DATA EXTRACT.
*-*-*
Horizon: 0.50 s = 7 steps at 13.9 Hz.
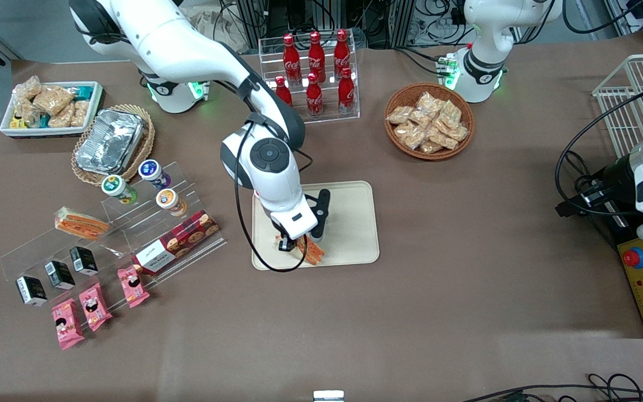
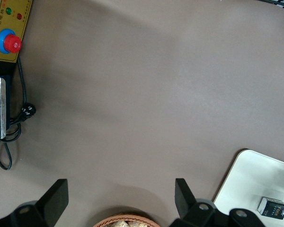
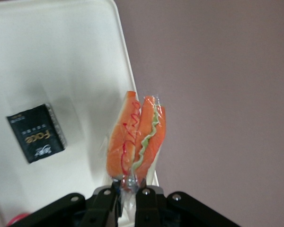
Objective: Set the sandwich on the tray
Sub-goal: 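Carry the sandwich over the cream tray and lower it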
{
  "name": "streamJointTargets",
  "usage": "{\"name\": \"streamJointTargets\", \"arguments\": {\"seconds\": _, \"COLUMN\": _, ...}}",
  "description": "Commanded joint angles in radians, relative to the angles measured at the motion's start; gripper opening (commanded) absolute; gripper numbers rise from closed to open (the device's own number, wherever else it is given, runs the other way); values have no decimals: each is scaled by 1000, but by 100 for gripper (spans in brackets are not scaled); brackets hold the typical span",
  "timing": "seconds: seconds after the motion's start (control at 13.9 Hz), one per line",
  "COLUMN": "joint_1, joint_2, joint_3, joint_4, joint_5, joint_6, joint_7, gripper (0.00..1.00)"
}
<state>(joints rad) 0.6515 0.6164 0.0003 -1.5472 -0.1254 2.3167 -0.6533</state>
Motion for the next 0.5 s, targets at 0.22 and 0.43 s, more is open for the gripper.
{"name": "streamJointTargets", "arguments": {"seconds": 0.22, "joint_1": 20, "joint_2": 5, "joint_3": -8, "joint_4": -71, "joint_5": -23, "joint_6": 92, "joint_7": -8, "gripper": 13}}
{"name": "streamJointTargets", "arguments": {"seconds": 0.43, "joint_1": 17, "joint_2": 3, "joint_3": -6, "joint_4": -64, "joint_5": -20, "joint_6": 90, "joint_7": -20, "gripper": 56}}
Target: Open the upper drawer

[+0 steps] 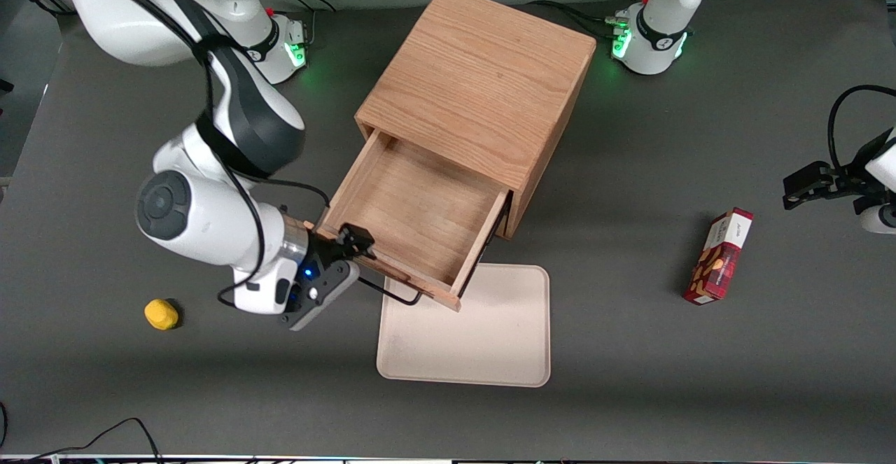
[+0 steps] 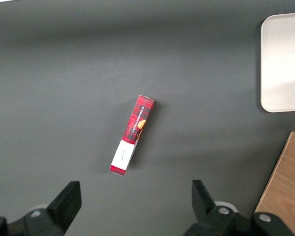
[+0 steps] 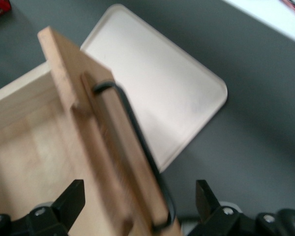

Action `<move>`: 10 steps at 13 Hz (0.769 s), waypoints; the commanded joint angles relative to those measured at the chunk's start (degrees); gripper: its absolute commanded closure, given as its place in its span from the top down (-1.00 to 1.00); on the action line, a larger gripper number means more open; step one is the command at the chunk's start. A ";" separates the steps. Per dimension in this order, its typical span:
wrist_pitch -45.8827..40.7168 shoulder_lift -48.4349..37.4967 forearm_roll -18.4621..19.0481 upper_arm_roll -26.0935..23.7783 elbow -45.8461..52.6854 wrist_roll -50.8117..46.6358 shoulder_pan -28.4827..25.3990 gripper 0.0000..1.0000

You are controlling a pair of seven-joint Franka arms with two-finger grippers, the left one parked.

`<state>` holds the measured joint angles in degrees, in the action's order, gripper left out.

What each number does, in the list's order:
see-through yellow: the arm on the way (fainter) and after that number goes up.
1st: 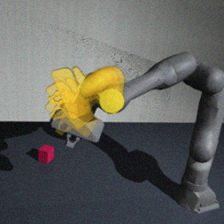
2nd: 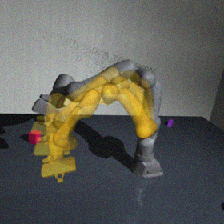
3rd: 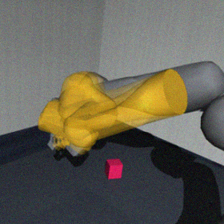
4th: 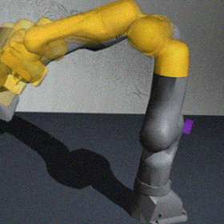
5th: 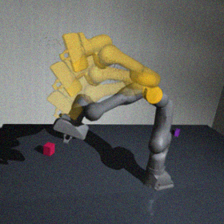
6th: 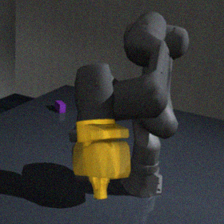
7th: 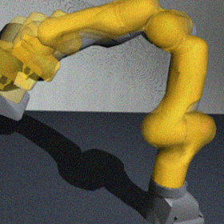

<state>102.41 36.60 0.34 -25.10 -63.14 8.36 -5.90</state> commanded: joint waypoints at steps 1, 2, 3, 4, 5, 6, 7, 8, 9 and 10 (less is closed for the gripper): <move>-8.33 -7.75 0.88 0.75 -4.87 -2.65 2.73 1.00; -9.93 -9.51 3.33 1.01 -6.19 -2.74 3.26 1.00; -10.21 -11.44 5.61 1.02 -8.12 -2.74 4.83 1.00; -10.30 -14.42 7.55 1.10 -11.44 -3.00 5.89 1.00; -10.22 -17.41 8.88 2.93 -14.69 -4.13 6.68 1.00; -9.61 -19.96 9.06 6.17 -17.16 -4.41 6.43 1.00; -8.82 -22.08 8.98 9.07 -19.01 -4.41 6.25 1.00; -7.16 -23.92 8.54 11.62 -20.51 -4.50 6.16 1.00; -4.53 -25.86 8.36 14.35 -22.44 -4.50 5.99 1.00; -1.54 -27.79 7.84 16.72 -25.33 -4.50 5.99 1.00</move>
<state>95.30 15.12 8.34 -12.30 -80.18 5.47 0.34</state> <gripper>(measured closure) 0.000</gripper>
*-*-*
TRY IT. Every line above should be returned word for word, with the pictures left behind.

ANSWER SECTION.
Horizon: 0.50 s = 7 steps at 13.9 Hz.
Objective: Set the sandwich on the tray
Sub-goal: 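Carry the sandwich over the cream tray and lower it
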{
  "name": "streamJointTargets",
  "usage": "{\"name\": \"streamJointTargets\", \"arguments\": {\"seconds\": _, \"COLUMN\": _, ...}}",
  "description": "Commanded joint angles in radians, relative to the angles measured at the motion's start; gripper opening (commanded) absolute; gripper numbers rise from closed to open (the device's own number, wherever else it is given, runs the other way); values have no decimals: each is scaled by 1000, but by 100 for gripper (spans in brackets are not scaled); brackets hold the typical span",
  "timing": "seconds: seconds after the motion's start (control at 13.9 Hz), one per line",
  "COLUMN": "joint_1, joint_2, joint_3, joint_4, joint_5, joint_6, joint_7, gripper (0.00..1.00)"
}
<state>(joints rad) 0.6515 0.6164 0.0003 -1.5472 -0.1254 2.3167 -0.6533</state>
Motion for the next 0.5 s, targets at 0.22 and 0.43 s, more is open for the gripper.
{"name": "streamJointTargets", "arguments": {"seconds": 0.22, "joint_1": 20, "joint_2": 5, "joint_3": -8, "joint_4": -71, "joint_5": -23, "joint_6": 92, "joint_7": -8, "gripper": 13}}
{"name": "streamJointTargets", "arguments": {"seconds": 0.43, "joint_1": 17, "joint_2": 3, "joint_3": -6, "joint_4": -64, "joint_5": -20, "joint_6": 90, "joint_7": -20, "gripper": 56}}
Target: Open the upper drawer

[+0 steps] 
[+0 steps] 
[+0 steps] 

Action `<move>`: 10 steps at 13 Hz (0.769 s), waypoints; the commanded joint angles relative to those measured at the chunk's start (degrees); gripper: its absolute commanded closure, given as its place in its span from the top down (-1.00 to 1.00); on the action line, a larger gripper number means more open; step one is the command at the chunk's start. A ";" separates the steps. Per dimension in this order, its typical span:
wrist_pitch -45.8827..40.7168 shoulder_lift -48.4349..37.4967 forearm_roll -18.4621..19.0481 upper_arm_roll -26.0935..23.7783 elbow -45.8461..52.6854 wrist_roll -50.8117..46.6358 shoulder_pan -28.4827..25.3990 gripper 0.0000..1.0000

You are controlling a pair of seven-joint Franka arms with two-finger grippers, the left one parked.

`<state>` holds the measured joint angles in degrees, in the action's order, gripper left out.

What each number does, in the list's order:
see-through yellow: the arm on the way (fainter) and after that number goes up.
1st: 
2nd: 
3rd: 
4th: 
5th: 
6th: 
7th: 

<state>102.41 36.60 0.34 -25.10 -63.14 8.36 -5.90</state> commanded: joint waypoints at steps 1, 2, 3, 4, 5, 6, 7, 8, 9 and 10 (less is closed for the gripper): <move>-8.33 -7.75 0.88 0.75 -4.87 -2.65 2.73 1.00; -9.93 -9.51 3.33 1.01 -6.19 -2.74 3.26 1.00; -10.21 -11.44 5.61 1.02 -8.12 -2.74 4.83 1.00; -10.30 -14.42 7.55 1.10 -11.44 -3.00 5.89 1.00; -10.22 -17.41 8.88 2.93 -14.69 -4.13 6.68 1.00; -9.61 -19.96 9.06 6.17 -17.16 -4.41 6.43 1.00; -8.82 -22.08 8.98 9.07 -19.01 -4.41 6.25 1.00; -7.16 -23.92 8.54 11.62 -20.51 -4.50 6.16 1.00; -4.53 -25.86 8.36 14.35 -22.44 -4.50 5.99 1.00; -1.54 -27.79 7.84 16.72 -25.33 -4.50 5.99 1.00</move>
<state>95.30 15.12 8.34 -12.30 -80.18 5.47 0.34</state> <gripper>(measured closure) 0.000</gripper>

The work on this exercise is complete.